Here are a few traveling tips and "lessons learned," for parents going to China to complete the adoption of a child. This is based on our trip to Beijing and Guangzhou in May 2005. Some of these points may not apply if you'll be visiting other areas as well. Also, this is not, by any means, a comprehensive list of things to bring on your trip or to do in preparing for it.

1. Every day while you're in China, jot down some notes about what you're experiencing. This will be very helpful in writing out your experiences later. So much will be happening that it will be easy to forget things, if you later try to remember more than one day in one sitting.

2. Learning some Mandarin phrases before the trip is helpful and fun, and it will contribute significantly to your appreciation of Chinese culture. But it is not as essential as we had believed before traveling. Shopkeepers and street vendors who frequently sell to foreigners speak enough English to negotiate prices. However, there was one occasion, at a shopping mall in Guangzhou, when I had to ask for the restroom in Mandarin.

3. The best chops in Guangzhou (and one of the nicest shopkeepers!) are at "Michael's Place," operated by Michael Lin. (A chop is a signature stamp, made of stone and used with red ink, carved to order with a person's name and usually some Chinese characters.) To get to Michael's Place, turn right as you leave the White Swan Hotel, and walk past Lucy's Bar and Café (a popular eatery among Westerners). Then turn right between the park and the tennis courts. Michael's Place is a small structure on the left side of the roadway, just a few dozen yards from the river.

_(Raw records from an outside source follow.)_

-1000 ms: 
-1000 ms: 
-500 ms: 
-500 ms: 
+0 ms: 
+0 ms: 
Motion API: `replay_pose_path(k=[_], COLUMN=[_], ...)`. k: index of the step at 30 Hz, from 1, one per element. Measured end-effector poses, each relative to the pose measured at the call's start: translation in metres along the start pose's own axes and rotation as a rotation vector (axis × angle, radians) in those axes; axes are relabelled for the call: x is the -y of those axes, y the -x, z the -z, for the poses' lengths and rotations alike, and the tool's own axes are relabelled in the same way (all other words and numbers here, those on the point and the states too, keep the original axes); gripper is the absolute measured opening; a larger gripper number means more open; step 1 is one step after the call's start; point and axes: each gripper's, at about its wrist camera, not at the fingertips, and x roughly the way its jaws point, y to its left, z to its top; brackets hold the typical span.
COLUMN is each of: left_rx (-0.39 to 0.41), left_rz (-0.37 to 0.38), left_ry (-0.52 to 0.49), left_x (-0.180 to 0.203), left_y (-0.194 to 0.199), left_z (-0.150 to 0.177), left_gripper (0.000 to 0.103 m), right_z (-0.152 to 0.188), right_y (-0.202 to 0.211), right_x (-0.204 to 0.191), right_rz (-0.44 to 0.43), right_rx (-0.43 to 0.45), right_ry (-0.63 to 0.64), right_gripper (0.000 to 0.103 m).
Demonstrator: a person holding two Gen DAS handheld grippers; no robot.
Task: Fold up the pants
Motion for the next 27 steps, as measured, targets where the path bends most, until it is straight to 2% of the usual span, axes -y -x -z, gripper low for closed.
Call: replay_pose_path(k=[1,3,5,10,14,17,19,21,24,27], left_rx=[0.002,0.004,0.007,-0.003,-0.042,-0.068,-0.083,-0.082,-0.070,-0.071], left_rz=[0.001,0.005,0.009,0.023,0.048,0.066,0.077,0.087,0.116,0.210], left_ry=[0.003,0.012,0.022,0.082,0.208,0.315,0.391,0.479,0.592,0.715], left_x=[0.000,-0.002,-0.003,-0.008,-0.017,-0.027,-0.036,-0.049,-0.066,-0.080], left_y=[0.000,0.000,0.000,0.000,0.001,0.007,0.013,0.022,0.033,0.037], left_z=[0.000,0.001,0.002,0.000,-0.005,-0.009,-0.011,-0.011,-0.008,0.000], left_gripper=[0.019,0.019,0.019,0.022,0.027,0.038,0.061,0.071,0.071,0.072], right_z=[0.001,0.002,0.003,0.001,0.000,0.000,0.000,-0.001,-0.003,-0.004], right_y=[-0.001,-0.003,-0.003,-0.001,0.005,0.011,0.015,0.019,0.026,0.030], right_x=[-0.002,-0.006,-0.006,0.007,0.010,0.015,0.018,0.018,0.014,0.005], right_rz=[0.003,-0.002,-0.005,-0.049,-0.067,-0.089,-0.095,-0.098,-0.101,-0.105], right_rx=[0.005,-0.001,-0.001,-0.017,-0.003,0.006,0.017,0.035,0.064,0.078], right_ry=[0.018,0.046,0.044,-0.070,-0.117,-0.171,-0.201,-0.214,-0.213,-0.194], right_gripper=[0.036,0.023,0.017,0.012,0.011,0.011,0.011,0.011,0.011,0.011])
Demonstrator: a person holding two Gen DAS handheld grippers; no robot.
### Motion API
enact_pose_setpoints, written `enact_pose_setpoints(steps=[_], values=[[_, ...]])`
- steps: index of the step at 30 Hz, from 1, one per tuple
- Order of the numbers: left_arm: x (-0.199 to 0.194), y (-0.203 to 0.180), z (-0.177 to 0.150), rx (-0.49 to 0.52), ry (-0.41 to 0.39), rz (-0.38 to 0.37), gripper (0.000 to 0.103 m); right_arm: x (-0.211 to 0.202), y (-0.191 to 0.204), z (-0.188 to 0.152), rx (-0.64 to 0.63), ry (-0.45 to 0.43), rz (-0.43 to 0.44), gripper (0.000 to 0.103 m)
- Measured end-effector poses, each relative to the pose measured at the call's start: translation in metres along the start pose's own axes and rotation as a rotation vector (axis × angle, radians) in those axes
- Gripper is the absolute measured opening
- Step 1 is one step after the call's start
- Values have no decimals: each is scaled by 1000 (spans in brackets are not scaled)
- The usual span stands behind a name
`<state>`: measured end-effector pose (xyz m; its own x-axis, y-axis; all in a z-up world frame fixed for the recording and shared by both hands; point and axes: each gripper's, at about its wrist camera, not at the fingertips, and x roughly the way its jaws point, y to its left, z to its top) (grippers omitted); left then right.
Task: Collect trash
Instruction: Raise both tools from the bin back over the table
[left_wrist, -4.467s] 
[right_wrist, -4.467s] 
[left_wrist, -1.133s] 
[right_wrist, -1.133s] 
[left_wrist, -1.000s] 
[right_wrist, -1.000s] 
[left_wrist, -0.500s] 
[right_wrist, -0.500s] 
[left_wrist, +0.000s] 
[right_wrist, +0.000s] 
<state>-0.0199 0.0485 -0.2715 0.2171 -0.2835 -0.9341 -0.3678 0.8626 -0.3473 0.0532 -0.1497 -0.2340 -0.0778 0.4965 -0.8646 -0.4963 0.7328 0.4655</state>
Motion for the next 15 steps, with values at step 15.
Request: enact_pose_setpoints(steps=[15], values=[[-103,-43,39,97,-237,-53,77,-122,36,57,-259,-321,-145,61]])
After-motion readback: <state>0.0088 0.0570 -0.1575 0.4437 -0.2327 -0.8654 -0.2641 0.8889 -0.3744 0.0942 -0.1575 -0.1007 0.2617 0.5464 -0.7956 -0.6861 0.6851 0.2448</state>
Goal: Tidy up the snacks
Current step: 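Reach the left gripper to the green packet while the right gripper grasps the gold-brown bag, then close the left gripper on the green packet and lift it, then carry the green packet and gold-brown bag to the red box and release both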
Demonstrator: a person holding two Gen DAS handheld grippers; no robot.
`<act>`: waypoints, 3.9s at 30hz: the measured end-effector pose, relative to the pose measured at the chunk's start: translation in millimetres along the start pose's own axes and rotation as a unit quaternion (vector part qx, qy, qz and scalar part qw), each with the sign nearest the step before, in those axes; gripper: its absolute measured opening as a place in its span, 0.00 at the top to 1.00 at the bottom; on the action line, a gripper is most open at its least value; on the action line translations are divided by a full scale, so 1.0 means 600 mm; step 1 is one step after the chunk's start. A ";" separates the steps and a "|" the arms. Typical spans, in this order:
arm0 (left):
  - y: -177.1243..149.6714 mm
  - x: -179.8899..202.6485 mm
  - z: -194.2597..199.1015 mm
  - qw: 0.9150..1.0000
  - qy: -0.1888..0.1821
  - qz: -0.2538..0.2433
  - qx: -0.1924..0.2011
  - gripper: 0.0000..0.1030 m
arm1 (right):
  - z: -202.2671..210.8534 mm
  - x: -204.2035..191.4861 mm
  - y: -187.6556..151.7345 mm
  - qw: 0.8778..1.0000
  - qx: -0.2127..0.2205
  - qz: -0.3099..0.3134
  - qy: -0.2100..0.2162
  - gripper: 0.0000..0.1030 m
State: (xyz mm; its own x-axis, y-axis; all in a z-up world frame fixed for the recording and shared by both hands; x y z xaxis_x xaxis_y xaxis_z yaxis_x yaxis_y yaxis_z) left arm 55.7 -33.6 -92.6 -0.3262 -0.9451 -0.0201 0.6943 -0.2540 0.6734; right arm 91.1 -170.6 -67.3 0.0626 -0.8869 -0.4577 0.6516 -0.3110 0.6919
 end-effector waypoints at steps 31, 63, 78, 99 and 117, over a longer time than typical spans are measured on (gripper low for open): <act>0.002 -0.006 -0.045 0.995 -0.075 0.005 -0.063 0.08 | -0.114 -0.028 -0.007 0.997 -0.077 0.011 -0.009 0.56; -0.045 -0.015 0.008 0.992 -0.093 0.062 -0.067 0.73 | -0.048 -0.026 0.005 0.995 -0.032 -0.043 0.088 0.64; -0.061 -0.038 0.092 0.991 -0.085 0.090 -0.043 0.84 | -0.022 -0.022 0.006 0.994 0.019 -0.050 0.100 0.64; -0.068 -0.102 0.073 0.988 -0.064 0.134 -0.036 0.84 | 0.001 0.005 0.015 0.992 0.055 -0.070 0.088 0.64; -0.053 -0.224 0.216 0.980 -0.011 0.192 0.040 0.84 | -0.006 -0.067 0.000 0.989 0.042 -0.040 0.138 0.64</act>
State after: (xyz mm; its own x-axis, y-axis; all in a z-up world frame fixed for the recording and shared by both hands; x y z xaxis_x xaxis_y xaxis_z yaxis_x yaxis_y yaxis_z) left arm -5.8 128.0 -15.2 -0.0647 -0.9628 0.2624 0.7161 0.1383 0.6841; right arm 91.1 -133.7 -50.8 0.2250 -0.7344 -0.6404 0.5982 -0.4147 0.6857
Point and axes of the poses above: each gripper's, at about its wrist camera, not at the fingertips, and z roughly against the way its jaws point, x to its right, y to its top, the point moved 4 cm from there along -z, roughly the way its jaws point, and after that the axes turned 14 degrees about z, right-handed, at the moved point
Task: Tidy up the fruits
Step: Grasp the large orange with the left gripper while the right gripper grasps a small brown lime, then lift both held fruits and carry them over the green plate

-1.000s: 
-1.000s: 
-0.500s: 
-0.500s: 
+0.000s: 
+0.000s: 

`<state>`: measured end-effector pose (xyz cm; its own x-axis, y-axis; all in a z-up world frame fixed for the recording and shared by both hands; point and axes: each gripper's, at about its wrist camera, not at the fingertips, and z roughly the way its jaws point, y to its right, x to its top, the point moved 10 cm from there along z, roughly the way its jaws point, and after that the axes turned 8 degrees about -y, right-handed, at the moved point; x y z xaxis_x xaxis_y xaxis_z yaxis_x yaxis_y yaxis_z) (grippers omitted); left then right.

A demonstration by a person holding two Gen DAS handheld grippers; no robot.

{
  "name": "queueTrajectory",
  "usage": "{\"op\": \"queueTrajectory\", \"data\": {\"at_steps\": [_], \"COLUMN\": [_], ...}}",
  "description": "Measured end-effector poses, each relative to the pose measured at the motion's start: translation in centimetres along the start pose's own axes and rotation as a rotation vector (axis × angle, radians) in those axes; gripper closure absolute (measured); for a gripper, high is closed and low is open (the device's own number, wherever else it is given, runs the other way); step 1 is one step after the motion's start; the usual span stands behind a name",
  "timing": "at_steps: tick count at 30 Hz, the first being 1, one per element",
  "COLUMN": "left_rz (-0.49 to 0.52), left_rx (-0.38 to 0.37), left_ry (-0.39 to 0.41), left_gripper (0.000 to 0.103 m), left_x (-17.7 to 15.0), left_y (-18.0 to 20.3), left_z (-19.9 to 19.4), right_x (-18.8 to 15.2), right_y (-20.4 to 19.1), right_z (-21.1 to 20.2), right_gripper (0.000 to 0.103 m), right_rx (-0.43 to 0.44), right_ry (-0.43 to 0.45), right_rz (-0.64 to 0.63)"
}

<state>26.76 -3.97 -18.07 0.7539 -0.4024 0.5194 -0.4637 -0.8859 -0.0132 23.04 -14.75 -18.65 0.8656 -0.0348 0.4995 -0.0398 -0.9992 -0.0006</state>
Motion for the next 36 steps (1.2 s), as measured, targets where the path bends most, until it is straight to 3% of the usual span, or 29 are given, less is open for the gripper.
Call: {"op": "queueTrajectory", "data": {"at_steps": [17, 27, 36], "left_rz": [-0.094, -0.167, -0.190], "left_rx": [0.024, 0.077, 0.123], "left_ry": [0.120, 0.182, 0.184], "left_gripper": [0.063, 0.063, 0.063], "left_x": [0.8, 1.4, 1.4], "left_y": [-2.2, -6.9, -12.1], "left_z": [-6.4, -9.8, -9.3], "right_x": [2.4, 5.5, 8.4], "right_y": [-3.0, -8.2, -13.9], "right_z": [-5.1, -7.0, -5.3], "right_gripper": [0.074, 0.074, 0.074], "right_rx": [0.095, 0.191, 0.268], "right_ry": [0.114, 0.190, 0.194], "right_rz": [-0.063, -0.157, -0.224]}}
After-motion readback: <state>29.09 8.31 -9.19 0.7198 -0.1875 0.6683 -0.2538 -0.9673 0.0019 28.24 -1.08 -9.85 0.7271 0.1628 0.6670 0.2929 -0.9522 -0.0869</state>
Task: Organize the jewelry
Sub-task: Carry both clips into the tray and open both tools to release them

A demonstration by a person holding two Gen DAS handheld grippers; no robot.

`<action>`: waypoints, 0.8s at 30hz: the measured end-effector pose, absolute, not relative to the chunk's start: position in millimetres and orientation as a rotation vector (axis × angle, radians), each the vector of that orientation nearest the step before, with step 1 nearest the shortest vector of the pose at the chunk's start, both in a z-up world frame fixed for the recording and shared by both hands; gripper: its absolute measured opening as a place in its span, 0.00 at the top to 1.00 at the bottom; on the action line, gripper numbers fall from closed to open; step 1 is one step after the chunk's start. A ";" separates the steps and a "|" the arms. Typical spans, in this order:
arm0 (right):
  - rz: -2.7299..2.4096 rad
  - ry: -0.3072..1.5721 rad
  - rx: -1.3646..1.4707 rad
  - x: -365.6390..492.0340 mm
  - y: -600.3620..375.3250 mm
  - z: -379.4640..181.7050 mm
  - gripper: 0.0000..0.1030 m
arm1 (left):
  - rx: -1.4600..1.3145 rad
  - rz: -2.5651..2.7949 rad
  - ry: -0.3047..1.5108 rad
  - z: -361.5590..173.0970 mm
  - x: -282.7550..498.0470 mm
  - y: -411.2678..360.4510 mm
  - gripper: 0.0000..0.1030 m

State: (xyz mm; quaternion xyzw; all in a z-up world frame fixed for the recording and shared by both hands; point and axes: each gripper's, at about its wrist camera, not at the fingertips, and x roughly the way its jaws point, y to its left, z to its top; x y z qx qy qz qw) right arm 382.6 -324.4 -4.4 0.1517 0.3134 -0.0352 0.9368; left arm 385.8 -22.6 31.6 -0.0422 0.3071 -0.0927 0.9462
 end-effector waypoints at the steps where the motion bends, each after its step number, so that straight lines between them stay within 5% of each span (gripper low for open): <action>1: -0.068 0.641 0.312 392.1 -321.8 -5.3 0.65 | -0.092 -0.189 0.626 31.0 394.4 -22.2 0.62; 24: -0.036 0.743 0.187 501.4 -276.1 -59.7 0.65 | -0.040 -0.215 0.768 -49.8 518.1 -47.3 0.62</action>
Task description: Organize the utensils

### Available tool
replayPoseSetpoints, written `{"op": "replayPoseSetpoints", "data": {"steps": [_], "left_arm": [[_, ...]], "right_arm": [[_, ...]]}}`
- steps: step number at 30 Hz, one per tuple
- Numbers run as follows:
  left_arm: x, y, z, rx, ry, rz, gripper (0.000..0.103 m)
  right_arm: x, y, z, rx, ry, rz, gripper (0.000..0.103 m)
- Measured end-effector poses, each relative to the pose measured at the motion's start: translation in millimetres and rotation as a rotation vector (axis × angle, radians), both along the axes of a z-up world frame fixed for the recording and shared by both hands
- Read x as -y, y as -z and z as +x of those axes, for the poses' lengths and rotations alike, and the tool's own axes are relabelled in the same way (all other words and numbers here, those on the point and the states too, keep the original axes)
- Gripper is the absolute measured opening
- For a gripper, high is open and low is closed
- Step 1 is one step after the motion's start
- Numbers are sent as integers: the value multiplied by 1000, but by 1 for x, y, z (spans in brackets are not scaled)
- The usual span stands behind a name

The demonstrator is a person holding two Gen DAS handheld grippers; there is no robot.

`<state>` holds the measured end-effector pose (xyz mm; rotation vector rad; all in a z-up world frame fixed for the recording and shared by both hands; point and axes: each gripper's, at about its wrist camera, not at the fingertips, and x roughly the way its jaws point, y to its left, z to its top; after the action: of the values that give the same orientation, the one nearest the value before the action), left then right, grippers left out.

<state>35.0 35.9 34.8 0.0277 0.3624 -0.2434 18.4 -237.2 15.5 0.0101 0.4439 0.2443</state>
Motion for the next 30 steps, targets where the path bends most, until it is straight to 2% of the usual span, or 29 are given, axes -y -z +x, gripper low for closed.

4. Both our hotel in Beijing (a four-star that barely deserved it) and our hotel in Guangzhou (a five-star that richly deserved it) had electric-currency converters for the use of guests. (China uses 220 volts, whereas most U.S. items are made for 110 volts.) We did, however, have some trouble getting hotel staff to understand our requests for converters. You might consider bringing a picture of a converter to show to hotel staff (which you could get from the Internet).

5. The squat-style toilets are more common than we had believed before going to China. We saw them in perhaps half of the bathroom facilities that we visited, including those in the Guangzhou airport and the Civil Affairs Bureau in Guangzhou (where we got our baby). Here is a photograph of such a toilet, in the Civil Affairs Bureau (this restroom also had urinals, but it did not have Western-style toilets). We also appreciated the advice to "BYOP" (bring your own paper): carry a small roll of toilet paper everywhere you go. Of course, your hotel rooms will have Western-style toilets (and toilet paper!).

6. Carry your passport, traveler's checks, most of your cash, etc. in a pouch around your neck, and keep the pouch under your clothes when not in use (this is to thwart pickpockets). To prevent the items in the pouch from getting moist with sweat, put them in zip-lock plastic baggies inside the pouch. (Yes, Guangzhou really is very warm and humid. Even Beijing was quite warm in May.) By the way, both of our hotel rooms had the little private safes that you often see in the U.S.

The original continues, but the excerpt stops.